%% This LaTeX-file was created by Wed Aug 5 22:55:48 1998
%% LyX 0.12 (C) 1995-1998 by Matthias Ettrich and the LyX Team
%% Do not edit this file unless you know what you are doing.
\documentclass{article}
\usepackage[T1]{fontenc}
\makeatletter
%%%%%%%%%%%%%%%%%%%%%%%%%%%%%% LyX specific LaTeX commands.
\newcommand{\LyX}{L\kern-.1667em\lower.25em\hbox{Y}\kern-.125emX\spacefactor1000}
\makeatother
\begin{document}
John Langford jcl@cs.cmu.edu 8/5/98
\title{An analysis of microchoice learning algorithms}
\maketitle
Consider a learning algorithm that proceeds by making a sequence of small choices
which move the algorithm through the hypothesis space. If the true error for
each (small) hypothesis space can be bounded, then we can bound the true error
for all the choices that the learning algorithm makes by a triangle inequality.

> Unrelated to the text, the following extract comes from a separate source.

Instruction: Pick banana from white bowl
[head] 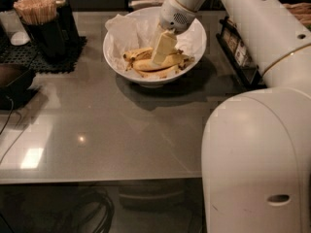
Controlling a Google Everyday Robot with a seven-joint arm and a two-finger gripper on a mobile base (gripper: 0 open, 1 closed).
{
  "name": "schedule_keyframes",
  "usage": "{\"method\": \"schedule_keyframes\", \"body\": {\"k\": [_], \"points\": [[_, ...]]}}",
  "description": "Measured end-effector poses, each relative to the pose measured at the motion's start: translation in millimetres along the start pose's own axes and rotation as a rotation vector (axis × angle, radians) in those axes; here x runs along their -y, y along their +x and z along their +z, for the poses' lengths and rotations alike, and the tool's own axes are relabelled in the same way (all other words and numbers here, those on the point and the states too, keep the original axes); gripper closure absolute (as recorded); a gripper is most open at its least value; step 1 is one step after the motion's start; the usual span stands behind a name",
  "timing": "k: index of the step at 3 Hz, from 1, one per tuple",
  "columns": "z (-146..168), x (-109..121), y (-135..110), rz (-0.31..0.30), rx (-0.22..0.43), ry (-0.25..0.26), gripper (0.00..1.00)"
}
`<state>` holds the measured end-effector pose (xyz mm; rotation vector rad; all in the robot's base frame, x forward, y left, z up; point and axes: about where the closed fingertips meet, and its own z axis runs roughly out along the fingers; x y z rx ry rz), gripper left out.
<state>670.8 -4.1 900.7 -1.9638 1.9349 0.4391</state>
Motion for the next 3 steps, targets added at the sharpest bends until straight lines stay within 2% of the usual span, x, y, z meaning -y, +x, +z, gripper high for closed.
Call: {"method": "schedule_keyframes", "body": {"k": [1,3], "points": [[9,-1,10,0.035,0.015,-0.029,0.41],[20,2,17,0.063,0.029,-0.059,0.46]]}}
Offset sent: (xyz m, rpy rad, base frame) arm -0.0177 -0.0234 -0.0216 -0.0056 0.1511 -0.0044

The proof of such a bound is straight forward, but the application to a particular
algorithm may not be so straight forward.
\section{related work}
Pedro Domingos \cite{1} works in essentially the same domain to derive a heuristic
which attempts to approximate the generalization error. The difference in this
work is that I want to derive a bound rather than a heuristic. Yoav Freund\cite{2}
worked on self-bounding learning algorithms which is a more general setting
than I am considering here.
\section{A (trivial) theorem to bound the error of many choices}
\subsection{starting point}
Take as a starting point one of the generalized PAC theorems by Haussler:
\paragraph{Theorem: Assume that \protect\( H_{I}\protect \) and the loss function, \protect\( l\protect \),
are such that \protect\( H_{I}^{l}\protect \) is permissible. Let \protect\( P\protect \)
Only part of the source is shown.